*** DATA SUPPLIED

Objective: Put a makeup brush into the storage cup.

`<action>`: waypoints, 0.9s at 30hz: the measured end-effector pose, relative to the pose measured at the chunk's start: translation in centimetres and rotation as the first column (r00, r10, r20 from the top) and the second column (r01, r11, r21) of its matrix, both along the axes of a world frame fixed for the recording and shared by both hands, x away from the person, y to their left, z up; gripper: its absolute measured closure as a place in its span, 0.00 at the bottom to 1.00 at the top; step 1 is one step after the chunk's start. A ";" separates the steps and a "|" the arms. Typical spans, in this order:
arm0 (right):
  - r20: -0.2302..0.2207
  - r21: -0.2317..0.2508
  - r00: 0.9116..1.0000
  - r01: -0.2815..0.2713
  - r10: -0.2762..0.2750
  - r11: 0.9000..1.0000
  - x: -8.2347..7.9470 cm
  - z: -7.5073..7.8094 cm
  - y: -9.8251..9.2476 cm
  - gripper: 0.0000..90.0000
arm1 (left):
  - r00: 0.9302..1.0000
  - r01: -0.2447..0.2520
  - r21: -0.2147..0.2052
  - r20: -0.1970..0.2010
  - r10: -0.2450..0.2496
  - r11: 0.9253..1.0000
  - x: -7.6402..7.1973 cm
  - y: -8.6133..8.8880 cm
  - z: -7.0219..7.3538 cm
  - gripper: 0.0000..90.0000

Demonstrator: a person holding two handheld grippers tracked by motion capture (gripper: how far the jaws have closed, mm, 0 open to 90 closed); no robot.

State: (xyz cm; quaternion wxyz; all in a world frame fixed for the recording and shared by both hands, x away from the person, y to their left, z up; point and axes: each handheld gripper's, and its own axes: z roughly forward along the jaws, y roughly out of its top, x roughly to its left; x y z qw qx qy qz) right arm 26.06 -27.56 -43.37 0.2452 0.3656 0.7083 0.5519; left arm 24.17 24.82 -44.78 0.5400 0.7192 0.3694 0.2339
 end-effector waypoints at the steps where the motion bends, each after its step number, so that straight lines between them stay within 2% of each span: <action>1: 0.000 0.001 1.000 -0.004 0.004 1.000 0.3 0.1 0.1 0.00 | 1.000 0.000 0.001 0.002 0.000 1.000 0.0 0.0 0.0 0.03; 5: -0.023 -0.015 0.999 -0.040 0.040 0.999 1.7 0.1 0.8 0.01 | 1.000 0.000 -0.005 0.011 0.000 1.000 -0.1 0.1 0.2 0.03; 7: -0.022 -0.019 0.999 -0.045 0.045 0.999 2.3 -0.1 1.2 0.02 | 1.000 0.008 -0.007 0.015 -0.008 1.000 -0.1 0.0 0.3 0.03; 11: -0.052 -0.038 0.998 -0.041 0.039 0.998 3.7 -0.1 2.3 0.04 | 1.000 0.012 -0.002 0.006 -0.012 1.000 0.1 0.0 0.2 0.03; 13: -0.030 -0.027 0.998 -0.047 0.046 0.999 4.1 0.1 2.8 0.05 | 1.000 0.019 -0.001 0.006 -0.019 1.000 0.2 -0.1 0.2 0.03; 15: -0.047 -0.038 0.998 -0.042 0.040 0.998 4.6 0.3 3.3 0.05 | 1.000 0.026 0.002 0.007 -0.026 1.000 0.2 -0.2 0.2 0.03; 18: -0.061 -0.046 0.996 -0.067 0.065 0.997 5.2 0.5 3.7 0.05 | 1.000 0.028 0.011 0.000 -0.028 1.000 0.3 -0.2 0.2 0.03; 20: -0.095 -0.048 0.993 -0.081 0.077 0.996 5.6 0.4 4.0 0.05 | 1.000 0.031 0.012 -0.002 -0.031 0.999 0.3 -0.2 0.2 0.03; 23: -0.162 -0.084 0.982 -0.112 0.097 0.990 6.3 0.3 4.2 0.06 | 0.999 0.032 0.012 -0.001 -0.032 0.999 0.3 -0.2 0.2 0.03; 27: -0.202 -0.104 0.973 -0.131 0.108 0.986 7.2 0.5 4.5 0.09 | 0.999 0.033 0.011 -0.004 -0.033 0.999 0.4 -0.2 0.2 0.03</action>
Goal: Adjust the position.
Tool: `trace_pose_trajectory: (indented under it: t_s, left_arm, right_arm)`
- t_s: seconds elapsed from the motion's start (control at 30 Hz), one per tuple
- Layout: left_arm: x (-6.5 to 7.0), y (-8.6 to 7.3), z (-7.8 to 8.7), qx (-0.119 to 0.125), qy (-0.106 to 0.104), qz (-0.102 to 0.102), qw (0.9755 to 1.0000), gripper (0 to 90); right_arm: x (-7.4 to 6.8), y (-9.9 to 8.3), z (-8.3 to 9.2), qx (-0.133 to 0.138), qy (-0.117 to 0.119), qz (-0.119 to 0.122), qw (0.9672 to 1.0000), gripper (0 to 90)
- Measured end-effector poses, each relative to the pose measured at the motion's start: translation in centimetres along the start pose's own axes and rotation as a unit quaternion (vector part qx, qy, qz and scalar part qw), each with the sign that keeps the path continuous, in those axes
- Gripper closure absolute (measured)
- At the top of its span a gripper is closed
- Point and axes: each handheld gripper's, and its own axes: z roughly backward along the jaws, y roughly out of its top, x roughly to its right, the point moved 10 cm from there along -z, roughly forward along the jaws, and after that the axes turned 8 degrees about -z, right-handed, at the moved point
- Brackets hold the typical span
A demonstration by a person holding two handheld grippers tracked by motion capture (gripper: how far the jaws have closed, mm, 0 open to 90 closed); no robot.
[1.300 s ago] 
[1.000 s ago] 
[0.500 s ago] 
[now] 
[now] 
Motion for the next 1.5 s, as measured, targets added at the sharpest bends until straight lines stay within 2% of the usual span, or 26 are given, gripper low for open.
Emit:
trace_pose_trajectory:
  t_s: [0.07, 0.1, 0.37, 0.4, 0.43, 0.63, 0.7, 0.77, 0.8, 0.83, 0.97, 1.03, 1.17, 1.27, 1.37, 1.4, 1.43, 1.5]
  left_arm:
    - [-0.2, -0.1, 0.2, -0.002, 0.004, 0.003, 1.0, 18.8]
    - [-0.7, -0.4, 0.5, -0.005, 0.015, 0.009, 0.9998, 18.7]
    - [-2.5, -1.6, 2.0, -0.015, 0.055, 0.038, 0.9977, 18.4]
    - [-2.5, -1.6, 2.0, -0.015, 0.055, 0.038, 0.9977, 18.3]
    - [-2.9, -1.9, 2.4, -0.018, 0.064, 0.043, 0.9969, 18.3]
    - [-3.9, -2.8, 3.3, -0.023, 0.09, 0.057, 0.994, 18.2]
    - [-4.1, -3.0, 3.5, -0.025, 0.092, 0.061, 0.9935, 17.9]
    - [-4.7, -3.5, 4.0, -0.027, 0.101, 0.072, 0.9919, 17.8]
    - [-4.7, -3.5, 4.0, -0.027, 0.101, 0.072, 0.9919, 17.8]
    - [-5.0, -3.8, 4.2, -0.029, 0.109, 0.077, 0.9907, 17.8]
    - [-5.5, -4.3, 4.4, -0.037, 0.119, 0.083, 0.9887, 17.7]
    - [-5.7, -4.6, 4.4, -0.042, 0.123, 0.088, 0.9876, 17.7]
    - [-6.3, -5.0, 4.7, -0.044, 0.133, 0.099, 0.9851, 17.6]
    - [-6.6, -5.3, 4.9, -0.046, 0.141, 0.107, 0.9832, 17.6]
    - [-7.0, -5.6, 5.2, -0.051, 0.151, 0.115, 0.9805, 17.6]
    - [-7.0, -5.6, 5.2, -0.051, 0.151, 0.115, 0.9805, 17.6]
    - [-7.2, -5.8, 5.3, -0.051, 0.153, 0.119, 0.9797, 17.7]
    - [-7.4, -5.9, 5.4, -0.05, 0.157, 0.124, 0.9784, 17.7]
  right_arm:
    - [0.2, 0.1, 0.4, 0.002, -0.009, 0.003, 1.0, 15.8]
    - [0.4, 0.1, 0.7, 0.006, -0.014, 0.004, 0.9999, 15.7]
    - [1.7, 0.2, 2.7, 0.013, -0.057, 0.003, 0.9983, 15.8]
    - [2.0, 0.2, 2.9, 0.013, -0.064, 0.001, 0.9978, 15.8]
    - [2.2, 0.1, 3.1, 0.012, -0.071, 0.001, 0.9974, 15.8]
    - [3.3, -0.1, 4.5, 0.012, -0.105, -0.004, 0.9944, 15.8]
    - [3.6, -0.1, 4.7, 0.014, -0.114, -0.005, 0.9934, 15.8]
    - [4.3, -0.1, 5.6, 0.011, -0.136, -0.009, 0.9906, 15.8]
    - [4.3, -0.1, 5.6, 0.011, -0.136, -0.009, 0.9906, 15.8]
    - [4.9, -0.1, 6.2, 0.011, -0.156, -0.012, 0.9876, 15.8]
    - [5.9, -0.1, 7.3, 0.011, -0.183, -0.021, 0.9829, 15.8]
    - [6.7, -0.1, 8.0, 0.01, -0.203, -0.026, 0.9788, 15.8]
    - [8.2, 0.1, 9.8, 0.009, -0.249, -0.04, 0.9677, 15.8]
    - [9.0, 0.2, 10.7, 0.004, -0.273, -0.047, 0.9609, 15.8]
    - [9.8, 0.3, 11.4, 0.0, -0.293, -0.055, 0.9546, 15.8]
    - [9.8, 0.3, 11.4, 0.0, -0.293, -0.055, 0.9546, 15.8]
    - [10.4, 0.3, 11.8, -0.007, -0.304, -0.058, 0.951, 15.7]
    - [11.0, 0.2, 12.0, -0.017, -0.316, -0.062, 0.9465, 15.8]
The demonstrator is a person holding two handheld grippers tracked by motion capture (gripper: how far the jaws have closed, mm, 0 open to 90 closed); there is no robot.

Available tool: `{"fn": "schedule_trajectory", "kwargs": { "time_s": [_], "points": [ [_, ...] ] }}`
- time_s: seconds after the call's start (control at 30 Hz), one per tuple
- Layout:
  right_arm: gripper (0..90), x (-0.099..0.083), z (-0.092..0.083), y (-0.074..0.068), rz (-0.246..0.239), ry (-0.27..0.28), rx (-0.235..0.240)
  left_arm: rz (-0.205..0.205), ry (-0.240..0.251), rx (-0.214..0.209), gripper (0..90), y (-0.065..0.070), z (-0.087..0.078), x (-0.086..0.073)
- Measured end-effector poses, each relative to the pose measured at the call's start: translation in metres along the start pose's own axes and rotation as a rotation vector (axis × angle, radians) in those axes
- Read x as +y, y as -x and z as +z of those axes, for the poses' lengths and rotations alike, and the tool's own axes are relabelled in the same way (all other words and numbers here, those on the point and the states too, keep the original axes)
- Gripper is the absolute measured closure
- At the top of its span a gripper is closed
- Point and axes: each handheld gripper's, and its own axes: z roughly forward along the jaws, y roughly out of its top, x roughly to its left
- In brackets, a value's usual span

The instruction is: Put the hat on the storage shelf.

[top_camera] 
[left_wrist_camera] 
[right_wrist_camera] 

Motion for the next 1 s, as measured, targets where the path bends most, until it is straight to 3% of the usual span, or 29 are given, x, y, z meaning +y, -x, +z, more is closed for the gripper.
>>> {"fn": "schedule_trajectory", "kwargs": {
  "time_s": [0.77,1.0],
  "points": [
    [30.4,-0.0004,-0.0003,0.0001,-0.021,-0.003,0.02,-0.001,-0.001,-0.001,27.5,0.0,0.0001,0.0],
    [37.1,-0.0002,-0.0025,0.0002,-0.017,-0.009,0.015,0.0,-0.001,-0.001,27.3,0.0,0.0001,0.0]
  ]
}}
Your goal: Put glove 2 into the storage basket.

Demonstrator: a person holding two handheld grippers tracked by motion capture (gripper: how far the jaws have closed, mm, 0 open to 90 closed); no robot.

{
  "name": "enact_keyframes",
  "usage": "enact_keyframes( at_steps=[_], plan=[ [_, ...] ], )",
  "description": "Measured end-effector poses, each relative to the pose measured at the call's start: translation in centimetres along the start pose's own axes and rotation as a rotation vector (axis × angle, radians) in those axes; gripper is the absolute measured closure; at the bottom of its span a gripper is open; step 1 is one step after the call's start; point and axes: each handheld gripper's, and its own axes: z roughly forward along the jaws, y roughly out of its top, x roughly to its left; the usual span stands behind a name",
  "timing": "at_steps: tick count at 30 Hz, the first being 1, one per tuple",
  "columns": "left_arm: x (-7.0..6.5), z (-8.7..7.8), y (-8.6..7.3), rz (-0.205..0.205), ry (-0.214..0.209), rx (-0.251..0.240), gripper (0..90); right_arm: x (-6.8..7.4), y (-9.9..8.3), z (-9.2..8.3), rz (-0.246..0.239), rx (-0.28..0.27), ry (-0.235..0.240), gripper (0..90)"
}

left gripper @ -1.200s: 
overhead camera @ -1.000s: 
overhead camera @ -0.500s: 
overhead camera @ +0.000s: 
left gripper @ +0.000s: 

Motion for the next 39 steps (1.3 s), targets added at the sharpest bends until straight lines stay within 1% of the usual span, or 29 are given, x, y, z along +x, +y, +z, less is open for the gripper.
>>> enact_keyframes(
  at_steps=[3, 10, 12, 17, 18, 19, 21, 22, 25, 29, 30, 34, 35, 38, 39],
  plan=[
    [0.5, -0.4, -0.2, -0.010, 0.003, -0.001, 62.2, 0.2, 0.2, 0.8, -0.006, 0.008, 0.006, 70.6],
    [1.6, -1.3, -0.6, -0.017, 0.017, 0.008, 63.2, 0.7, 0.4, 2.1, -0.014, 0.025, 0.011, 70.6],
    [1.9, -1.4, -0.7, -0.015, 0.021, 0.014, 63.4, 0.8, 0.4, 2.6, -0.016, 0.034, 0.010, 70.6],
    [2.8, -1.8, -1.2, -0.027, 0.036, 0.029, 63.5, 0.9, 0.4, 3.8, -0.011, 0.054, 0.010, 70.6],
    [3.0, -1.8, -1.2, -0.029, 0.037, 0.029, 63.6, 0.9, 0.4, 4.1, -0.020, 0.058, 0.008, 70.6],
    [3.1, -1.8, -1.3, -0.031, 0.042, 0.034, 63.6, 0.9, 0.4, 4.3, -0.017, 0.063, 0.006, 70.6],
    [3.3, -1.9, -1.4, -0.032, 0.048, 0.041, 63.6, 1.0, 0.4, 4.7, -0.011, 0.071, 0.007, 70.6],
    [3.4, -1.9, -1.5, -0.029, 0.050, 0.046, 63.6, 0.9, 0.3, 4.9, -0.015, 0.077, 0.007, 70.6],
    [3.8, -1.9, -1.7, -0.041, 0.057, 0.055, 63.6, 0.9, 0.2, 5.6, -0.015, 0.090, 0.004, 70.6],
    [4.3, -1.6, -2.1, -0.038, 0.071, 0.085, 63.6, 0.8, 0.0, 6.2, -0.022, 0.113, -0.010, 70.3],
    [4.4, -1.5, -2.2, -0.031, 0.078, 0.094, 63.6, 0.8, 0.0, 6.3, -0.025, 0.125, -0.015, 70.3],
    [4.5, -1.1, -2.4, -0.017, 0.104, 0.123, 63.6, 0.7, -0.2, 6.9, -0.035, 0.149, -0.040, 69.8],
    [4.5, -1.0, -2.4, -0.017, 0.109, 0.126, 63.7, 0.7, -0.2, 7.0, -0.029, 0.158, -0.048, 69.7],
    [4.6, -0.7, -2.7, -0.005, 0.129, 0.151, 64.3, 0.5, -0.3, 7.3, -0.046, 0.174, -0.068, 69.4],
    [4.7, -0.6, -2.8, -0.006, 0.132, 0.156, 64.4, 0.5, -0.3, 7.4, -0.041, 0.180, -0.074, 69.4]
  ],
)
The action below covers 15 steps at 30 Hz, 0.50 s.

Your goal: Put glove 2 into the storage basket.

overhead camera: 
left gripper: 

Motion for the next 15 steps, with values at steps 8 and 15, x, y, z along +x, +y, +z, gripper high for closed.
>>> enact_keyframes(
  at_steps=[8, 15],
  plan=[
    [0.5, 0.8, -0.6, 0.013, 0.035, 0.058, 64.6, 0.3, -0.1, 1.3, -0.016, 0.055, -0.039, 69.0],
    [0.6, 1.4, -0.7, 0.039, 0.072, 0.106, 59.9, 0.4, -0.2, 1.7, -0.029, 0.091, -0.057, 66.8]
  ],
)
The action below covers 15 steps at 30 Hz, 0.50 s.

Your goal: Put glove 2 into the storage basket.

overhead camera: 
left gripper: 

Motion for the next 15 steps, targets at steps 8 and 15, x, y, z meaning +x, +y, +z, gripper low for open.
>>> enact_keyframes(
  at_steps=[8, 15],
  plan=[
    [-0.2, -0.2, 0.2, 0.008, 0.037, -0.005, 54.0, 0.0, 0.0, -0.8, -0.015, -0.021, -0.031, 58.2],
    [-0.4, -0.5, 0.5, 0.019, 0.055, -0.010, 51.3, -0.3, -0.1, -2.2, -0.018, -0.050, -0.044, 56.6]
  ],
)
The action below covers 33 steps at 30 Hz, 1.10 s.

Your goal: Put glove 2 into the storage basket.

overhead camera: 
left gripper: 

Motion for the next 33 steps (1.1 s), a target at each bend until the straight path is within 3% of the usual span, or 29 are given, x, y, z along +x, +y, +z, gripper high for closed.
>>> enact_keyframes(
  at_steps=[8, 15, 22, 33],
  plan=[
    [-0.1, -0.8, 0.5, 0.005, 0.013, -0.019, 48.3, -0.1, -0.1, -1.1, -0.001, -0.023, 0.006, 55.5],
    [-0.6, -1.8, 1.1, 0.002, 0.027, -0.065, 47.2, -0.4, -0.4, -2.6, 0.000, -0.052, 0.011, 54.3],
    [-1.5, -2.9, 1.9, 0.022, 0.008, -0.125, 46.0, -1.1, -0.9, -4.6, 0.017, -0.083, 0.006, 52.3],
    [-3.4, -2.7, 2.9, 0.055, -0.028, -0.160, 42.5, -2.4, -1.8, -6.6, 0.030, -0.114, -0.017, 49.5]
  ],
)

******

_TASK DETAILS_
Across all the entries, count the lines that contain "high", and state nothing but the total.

_TASK RESULT_
2